### What is being asked
Please write out exactly the lines of the data below from the line holding "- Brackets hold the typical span" through the line holding "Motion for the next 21", and leave out the rest.

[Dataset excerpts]
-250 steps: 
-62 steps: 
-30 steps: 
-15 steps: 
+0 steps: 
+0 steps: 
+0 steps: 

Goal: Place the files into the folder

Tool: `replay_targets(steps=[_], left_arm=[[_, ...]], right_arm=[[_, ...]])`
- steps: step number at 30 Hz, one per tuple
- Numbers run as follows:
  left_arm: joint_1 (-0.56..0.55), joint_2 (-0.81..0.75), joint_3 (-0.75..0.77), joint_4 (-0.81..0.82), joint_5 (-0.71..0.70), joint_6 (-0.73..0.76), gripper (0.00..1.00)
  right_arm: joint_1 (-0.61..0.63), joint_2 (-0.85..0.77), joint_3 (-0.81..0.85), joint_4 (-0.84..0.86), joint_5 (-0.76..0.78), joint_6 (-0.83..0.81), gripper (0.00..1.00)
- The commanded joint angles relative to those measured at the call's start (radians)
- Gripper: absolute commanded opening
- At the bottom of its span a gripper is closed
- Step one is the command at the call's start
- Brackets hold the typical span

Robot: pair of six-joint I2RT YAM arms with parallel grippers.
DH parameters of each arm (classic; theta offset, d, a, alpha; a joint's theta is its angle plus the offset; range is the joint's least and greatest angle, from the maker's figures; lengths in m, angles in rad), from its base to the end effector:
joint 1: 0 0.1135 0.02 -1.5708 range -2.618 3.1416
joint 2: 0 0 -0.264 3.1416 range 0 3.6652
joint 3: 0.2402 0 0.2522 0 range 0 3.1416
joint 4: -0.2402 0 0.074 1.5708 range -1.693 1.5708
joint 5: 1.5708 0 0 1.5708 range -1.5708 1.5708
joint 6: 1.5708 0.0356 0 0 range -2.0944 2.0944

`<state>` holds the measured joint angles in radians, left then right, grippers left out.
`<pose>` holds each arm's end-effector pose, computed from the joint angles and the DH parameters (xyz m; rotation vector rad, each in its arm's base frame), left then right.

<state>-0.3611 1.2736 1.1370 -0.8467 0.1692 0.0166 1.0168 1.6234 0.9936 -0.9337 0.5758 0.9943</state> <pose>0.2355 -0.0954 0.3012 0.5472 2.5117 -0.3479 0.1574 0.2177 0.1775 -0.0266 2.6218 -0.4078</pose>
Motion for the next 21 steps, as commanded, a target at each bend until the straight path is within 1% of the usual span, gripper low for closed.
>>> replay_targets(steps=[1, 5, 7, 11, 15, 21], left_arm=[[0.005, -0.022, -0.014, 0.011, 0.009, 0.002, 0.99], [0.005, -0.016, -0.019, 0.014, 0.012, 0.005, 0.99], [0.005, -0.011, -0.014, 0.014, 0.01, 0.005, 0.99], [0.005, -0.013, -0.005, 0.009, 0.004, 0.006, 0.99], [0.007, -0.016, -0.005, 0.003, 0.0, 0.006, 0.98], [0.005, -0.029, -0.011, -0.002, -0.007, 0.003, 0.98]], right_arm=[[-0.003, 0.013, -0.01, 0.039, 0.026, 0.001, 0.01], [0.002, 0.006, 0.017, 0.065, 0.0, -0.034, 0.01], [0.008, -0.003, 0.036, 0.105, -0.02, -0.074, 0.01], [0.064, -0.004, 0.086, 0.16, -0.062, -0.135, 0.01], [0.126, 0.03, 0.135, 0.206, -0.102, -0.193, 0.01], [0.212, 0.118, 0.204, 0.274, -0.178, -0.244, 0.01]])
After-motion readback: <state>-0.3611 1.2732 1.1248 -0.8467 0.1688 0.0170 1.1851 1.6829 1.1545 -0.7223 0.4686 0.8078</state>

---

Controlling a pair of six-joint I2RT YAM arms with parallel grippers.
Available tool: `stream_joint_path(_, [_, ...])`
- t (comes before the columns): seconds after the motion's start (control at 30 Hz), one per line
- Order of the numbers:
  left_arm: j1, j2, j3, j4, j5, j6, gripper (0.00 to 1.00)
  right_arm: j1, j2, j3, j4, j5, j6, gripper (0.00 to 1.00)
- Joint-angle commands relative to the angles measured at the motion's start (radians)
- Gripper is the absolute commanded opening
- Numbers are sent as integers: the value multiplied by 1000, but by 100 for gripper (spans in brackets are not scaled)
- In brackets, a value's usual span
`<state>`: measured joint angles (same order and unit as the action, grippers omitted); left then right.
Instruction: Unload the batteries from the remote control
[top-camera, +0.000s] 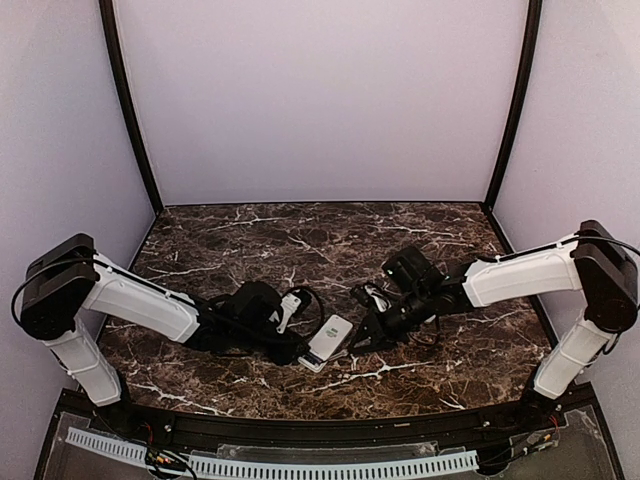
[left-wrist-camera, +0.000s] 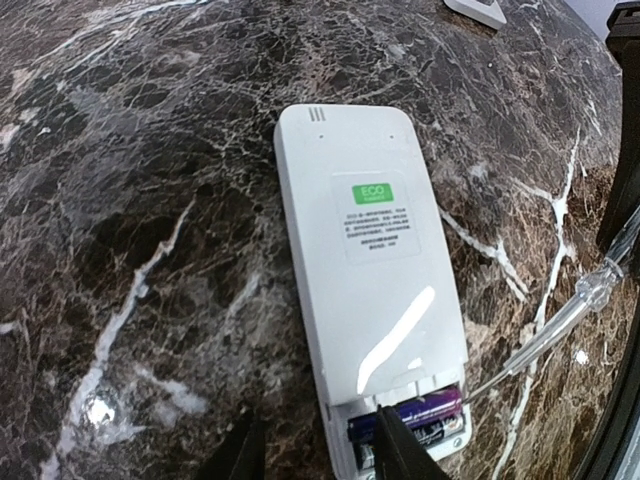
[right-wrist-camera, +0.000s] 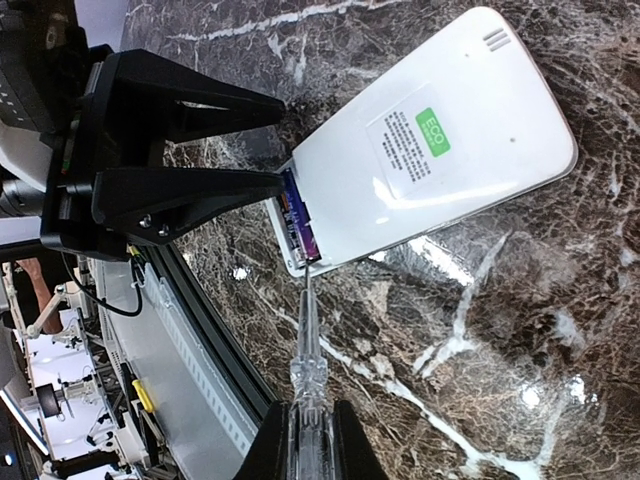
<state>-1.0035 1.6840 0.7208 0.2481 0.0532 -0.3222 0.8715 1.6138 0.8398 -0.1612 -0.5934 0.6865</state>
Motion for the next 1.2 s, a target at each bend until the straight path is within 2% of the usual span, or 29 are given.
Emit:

### Solution for this exercise
- Brackets hold the typical span

Robot: pair of six-joint I2RT YAM arms with parallel grippers.
DH parameters of each arm (classic; theta offset, d, a, alpha; a joint's theta is its angle plus the offset; range is the joint's least and greatest angle, from the maker's figures; lengths in m, angles in rad), from its base to the end effector:
joint 1: 0 0.1135 0.02 -1.5708 range -2.618 3.1416
joint 2: 0 0 -0.264 3.1416 range 0 3.6652
joint 3: 0.2402 0 0.2522 0 range 0 3.1416
joint 4: -0.2402 0 0.074 1.5708 range -1.693 1.5708
joint 5: 1.5708 0 0 1.5708 range -1.5708 1.5708
joint 6: 1.5708 0.0356 0 0 range -2.0944 2.0944

`<state>` holds the measured joint angles in radians, left then right, grippers left out.
`<pose>` holds each arm's end-effector pose, computed from the joint angles and the DH parameters (xyz m; rotation vector rad, each in its arm's base frame), left then right.

<state>-0.3611 1.2736 1.1370 -0.8467 0.1692 0.0166 1.0168 1.6234 0.9936 -0.9337 0.5758 0.9943</state> <pose>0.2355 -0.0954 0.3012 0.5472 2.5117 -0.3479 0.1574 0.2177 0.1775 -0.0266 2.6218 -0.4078</pose>
Motion for the next 21 steps, as commanded, a target at each bend until the straight path is within 1% of the usual span, gripper low for closed.

There is no more to the exercise.